Oh yeah, sure. I simplified my code, to the code above. In my actual code I can not move carrier_signal outside the first loop, because it depends on i.
When I use pmap for the first loop using all available processors with julia -p7:
module Testing
function performance_test()
range = 1:2000000;
steering_vectors = complex(randn(4,11), randn(4,11));
signals = pmap(1:11) do i
carrier_signal = map(x -> exp(2im * pi * 1.023e6 * x / 4e6 + 1im * 40 * pi / 180), range);
steered_signal = steering_vectors[:,i] * carrier_signal.';
end
return sum(signals);
end
end
N = 2000000
range = 1:N
steering_vectors = complex(randn(4,11), randn(4,11))
sum_signal = zeros(Complex{Float64}, 4, length(range))
carrier_signal = zeros(Complex{Float64}, length(range))
for i = 1:11
for k = 1:N
carrier_signal[k] = exp(2im * pi * 1.023e6 * range[k] / 4e6 + 1im * 40 * pi / 180)
end
for j = 1:4
for k = 1:N
sum_signal[j,k] += steering_vectors[j,i] * carrier_signal[k]
end
end
end
return sum_signal
brings it down on my computer from 8.143687 seconds (207 allocations: 3.397 GB, 8.29% gc time)
to 3.646278 seconds (11 allocations: 152.590 MB, 0.22% gc time)
Not really tested code so hopefully it computes the same thing.
Which version of MATLAB are you using?
Did you put inside a function when testing in MATLAB?
I’d pay attention to the amount of memory consumed.
MATLAB is doing much better in that department.
@ChrisRackauckas,
Your example is exactly what shouldn’t happen.
Very clean and simple code become messy to generate some performance where it still loses to MATLAB on a loop.
I’d say, based on memory, MATLAB intelligently create a more efficient code (Less memory work).
Looking at the better memory allocation I’d say it is not all because of Multi Threading (Easy to blame but not right thing to do).
Yes, though allocating big arrays this way isn’t the problem.

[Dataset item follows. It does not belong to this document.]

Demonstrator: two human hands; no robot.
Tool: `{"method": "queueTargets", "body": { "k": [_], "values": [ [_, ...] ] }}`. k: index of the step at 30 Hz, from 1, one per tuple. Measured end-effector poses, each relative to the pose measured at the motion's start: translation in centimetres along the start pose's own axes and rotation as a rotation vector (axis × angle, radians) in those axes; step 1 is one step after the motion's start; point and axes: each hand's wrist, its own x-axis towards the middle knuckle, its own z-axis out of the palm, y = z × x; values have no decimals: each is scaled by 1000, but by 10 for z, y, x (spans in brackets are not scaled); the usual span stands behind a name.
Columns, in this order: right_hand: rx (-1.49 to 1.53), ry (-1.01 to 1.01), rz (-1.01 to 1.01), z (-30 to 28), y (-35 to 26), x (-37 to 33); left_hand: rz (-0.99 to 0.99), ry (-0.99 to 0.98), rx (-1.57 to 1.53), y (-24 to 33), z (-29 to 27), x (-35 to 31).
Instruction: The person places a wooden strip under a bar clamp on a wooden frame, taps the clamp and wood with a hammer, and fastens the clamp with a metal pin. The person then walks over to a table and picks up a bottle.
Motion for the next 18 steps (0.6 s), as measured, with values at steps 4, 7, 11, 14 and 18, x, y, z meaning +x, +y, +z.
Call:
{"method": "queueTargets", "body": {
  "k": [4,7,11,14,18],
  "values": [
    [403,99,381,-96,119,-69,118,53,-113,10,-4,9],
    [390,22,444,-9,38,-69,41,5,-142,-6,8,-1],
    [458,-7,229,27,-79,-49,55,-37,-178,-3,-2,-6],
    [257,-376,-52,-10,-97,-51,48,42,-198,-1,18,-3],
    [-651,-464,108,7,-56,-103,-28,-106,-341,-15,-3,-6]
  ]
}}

It’s cheap compared to the computation of exp(::Complex128)
Yes it is multithreading. As already pointed out, most of the time is spent in the exp (or sin and cos) functions and as I tested locally on MATLAB 2016b it is certainly using 4 physical cores for that.
After increasing the count to 101 instead of 11. I get 11s on matlab and 44s on julia. With julia with 4 threads, I get 26s with openlibm, and 9s with system libm. The difference between the two libm versions is a known issue https://github.com/JuliaLang/julia/issues/17395 . It’s unclear what’s triggering it…
I wasn’t saying MATLAB doesn’t use Multi Threading.
I was just saying this is MATLAB vs. Julia from a user stand of point, why would he mark this against MATLAB?
The thing is under a loop and MATLAB used to be very bad in those cases.
The low memory consumption tells me that besides the MT MATLAB created (Maybe?) more efficient code.
I’m not an expert, but if the memory is low it means less intermediate data is created, isn’t that a symptom for something?
I’d like to see the same memory consumption and performance as in the Devectorized code, or at least close to that.
Hopefully this kind of code will be (Significantly) faster in Julia 0.6.
Well, you said it wasn’t the issue but in fact it is.
It used to be bad for cheap loops with many iterations. This is nothing closed to that.
Correct, but that’s not the issue here and that’s why the more generic loop fusion syntax in 0.5 + 0.6 is for that’s already mentioned earlier in the thread.